Leqembi's starting price is almost half of what Aduhelm's was and the FDA-approved label narrows use to people with early disease. But Medicare coverage restrictions may still apply and there is concern about a side effect called ARIA (amyloid related imaging abnormalities).
The FDA announced today that it had pproved a new Alzheimer’s drug that seemed to be priced and approved in way to avoid the controversy and commercial failure that engulfed Aduhelm (aducanumab).
The new drug, lecanemab, which is going to be sold under the brand name Leqembi (pronounced le-KEM-bee) will be priced at $26,500 per year for the typical patient by Eisai Co., a Japanese company, and Biogen, the Cambridge, Massachusetts, company that put Aduhelm on the market.
That is higher than the price range of $8,500 to $20,600 that the Institute for Clinical and Economic Review (ICER), a well-regarded drug pricing organization, said was justified by Leqembi’s benefits in a draft report ICER issued last month. But it is far less than Aduhelm’s starting price of $56,000, which Biogen eventually cut in half.

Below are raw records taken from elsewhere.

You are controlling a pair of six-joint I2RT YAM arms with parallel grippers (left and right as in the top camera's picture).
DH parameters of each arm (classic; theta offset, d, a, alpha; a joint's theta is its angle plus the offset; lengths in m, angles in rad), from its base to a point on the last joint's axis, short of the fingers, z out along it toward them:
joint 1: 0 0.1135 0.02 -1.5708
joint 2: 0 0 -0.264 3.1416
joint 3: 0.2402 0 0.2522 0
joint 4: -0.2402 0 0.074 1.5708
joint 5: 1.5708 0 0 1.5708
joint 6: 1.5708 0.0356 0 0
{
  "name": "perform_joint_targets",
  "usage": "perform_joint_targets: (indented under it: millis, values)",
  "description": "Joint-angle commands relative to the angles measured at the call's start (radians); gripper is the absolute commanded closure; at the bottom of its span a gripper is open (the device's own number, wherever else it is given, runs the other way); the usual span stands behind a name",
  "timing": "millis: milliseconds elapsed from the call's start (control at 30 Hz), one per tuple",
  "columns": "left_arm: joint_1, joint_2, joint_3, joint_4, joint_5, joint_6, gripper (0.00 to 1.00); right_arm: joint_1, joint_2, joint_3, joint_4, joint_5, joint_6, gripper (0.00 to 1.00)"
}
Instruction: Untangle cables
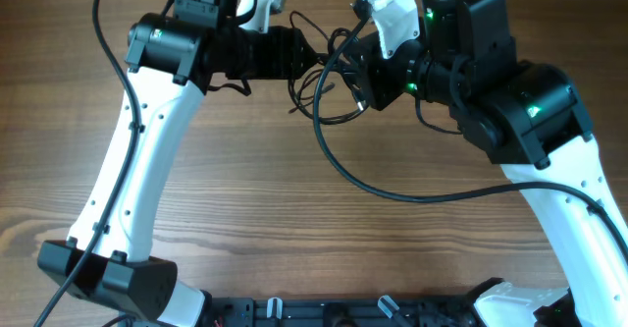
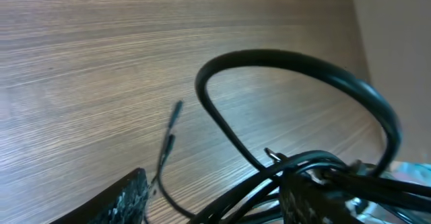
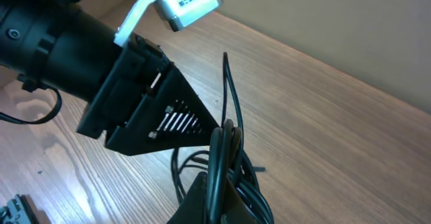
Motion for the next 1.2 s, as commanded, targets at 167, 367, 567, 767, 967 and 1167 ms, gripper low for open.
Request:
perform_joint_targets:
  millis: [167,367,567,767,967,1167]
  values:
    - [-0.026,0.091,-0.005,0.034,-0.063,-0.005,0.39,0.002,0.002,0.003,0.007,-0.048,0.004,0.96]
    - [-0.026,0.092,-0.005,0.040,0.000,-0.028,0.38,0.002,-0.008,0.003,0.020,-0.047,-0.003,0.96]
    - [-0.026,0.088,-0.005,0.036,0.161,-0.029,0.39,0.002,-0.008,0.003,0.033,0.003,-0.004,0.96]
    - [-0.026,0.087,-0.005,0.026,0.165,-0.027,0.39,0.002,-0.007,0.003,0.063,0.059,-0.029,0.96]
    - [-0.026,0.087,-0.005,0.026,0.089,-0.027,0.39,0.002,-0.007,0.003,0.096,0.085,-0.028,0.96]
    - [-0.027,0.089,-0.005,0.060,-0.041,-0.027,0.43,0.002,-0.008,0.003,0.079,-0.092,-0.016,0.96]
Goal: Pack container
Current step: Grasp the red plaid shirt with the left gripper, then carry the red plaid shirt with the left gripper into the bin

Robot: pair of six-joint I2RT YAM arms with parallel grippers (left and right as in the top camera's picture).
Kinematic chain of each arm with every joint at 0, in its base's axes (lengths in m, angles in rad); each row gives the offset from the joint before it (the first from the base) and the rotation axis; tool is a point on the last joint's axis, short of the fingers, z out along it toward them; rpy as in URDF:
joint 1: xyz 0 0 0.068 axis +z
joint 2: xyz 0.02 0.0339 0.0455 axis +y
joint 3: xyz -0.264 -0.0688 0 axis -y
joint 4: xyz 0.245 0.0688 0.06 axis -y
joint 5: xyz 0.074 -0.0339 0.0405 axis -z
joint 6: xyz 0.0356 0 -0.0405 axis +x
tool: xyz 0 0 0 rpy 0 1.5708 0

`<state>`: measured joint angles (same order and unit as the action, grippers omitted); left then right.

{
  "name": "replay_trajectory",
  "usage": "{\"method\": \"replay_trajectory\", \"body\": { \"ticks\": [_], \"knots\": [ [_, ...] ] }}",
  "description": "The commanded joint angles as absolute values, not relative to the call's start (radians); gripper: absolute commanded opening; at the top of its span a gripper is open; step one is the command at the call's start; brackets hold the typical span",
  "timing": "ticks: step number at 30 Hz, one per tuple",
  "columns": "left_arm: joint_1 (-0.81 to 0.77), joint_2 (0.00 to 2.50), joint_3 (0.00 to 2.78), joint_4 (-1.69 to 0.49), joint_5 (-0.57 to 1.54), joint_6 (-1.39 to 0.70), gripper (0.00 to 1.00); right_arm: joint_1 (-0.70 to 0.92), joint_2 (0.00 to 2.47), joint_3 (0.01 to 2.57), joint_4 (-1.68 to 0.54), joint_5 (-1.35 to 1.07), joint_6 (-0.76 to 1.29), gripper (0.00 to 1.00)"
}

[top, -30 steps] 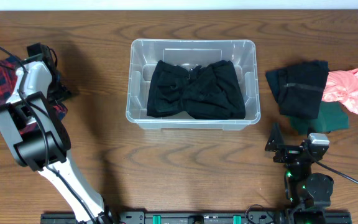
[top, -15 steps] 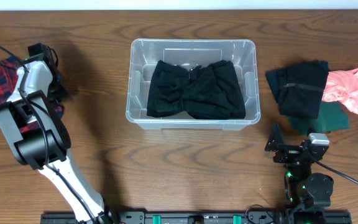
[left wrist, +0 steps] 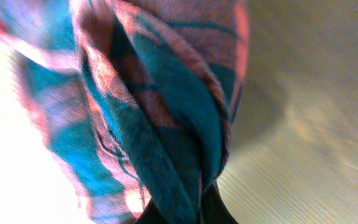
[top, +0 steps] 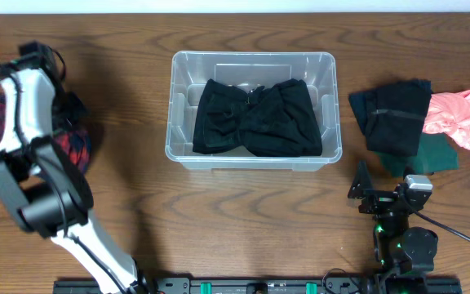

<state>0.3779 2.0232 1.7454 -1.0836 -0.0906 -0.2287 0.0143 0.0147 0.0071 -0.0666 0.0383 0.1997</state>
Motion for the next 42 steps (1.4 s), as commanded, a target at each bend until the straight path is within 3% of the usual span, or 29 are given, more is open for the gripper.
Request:
{"method": "replay_trajectory", "body": {
  "ticks": [1, 12, 23, 31, 42],
  "knots": [
    [0.375, 1.871, 1.821, -1.109, 0.028, -0.148, 0.06, 0.008, 0.013, 0.006, -0.069, 0.048, 0.185, 0.99],
    [0.257, 1.535, 1.850, -1.055, 0.177, 0.002, 0.06, 0.007, 0.013, 0.006, -0.069, 0.048, 0.185, 0.99],
    [-0.137, 1.330, 1.852, -0.984, 0.176, 0.274, 0.06, 0.008, 0.013, 0.006, -0.069, 0.048, 0.186, 0.99],
    [-0.414, 1.337, 1.852, -0.969, 0.176, 0.561, 0.06, 0.008, 0.013, 0.006, -0.069, 0.048, 0.185, 0.99],
    [-0.482, 1.499, 1.852, -0.904, 0.230, 0.711, 0.06, 0.008, 0.013, 0.006, -0.069, 0.048, 0.186, 0.99]
  ]
}}
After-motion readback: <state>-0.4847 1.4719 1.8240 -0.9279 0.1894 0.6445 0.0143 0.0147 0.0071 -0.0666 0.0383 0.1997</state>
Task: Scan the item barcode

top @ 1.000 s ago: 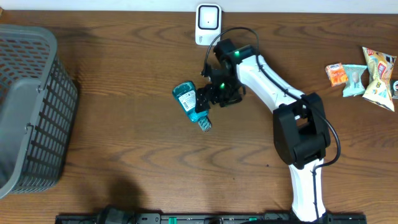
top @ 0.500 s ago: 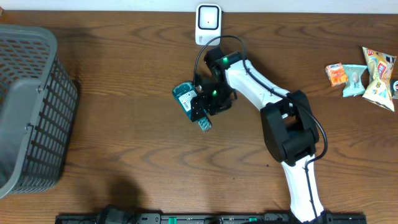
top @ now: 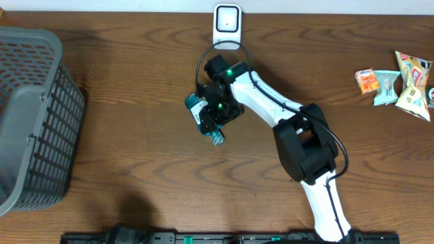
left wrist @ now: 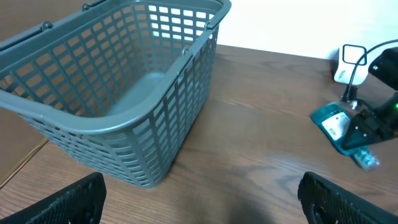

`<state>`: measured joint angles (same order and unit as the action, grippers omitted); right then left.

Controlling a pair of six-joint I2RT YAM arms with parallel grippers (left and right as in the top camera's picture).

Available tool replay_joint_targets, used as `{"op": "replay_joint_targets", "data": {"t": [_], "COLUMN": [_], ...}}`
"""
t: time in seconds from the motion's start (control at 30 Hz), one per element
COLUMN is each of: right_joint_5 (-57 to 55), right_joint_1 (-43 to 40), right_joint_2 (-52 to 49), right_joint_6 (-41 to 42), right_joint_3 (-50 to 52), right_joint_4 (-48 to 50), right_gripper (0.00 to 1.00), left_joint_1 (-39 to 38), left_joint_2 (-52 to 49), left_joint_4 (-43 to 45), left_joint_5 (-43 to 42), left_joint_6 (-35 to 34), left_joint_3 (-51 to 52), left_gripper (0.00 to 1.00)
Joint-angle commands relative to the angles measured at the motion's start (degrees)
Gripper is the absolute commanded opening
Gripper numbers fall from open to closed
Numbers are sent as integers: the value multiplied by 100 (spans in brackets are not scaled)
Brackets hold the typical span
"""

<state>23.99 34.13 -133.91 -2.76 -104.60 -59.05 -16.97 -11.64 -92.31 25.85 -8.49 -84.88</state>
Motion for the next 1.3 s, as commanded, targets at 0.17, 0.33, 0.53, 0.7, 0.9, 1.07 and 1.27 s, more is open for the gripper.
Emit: {"op": "replay_joint_targets", "data": {"t": [0.17,0.33,0.53,0.7,0.9,1.07,1.27], "right_joint_5": [-1093,-2151,-2848,-2903,-2968,-2959,-2632], "right_joint_1": [42,44,48,63,83,85,96], "right_joint_2": [-592,-592,-590,-595,-595,-595,-595], "right_joint_6": [116,603,1117,1215,1215,1080,586], "right_joint_3": [227,-66,-494,-170,177,328,782], "right_joint_4": [-105,-444,-330,-179,-164,-179,-201], "right_gripper": [19,6,12,38,42,39,57], "left_joint_1": [2,2,2,2,2,2,2], "left_joint_2": [-31,-31,-31,-31,-31,-31,-31], "left_joint_4": [-446,-446,-446,-446,-446,-446,-446], "left_joint_5": [35,35,35,35,35,35,35], "left_joint_6": [96,96,96,96,98,96,96], "left_joint_3": [-11,-11,-11,-11,-11,-11,-11], "left_gripper": [98,98,98,98,98,98,98]}}
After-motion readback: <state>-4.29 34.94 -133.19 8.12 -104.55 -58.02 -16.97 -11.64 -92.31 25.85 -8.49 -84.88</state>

And while FDA approved Leqembi as a treatment for Alzheimer’s, the FDA-approved label for the drug narrows the suggested use to people with mild cognitive impairment or in the early, mild dementia phase of Alzheimer’s disease. The label also says that patients should have evidence of beta amyloid pathology.
Both Aduhelm and Leqembi are monoclonal antibodies that are believed to work by reducing deposits of beta amyloid — often to referred to beta amyloid plaques — that many Alzheimer’s experts believe play a causal role in the disease.
Six million is often given as the number of people with Alzheimer’s disease the United States. But in its draft report on Leqembi and donanemab, another anti-beta amyloid drug that the FDA is likely to approve this year, ICER estimated that there are just 1.4 million people in the U.S. who would be candidates for Alzheimer’s treatments that target beta amyloid.
Leqembi won’t be easy drug to take. It is infused intravenously, so patients will have to go infusion centers. The approved dosage is two infusions each month. It may also have to be taken for quite some time before it has an effect. Some early clinical trials show no benefit after a year. The phase 2 trial on which the FDA based its approval lasted 18 months.
Payment and coverage may also loom high as hurdles for many patients. Eisai said in a news release today that “looks forward to continuing to engage constructively with various payers,” including CMS.
But in the wake of the controversy about Aduhelm and its effectiveness, CMS announced in April 2022 that it was limiting Medicare coverage of Aduhelm to people enrolled in clinical trials and that the limitation would apply to “any future monoclonal antibodies directed against amyloid approved by the FDA with an indication for use in treating Alzheimer’s disease.”
Eisai said its drug may be covered by Medicaid under a post accelerated approval process by also acknowledged that Medicaid coverage is decided state by state.
Side effects may be another impediment to the use of Leqembi. According to an FDA summary written by FDA officials, 12% (20 of 161) of the patients in the treatment arm of the phase 2 study that was submitted to drug approval agency had amyloid-related imaging abnormalities (ARIA), a side effect that result in brain swelling (edema) and small bleeds (microhemorrahges), compared with 5% (13 of 245) in the placebo group. However, just 3% (5 of 161) of the cases were symptomatic.
Results of larger, phase 3 trial of Leqembi published in yesterday’s issue of the New England Journal of Medicine showed that 17.3% of patients assigned to take Leqembi had bleeds related to ARIA compared with 9% in the placebo. But as in the phase 2 trial, most (78%) of the cases were symptomatic.
The FDA approved Leqembi under its accelerated approval process that weighs the effectiveness of drugs based on surrogate markers, which in Leqembi’s case was reduced levels of beta amyloid plaques. One of reasons Aduhelm stirred up controversy is that the approval hinged on its effects on beta amyloid, not on its benefits on cognition, memory and other aspects of thought adversely affected by Alzheimer’s.
“We remain uncertain that amyloid removal is an appropriate surrogate outcome for clinical benefit and instead look to the clinical outcomes found in randomized trials,” ICER said in its December 2022 draft report.
The results in the New England Journal of Medicine showed a 45% difference between the Leqembi group and the placebo group in a measurement of thinking used in Alzheimer’s research called the Clinical Dementia Rating-Sum of Boxes (CDR-SB) at the end of the 18-month clinical trial.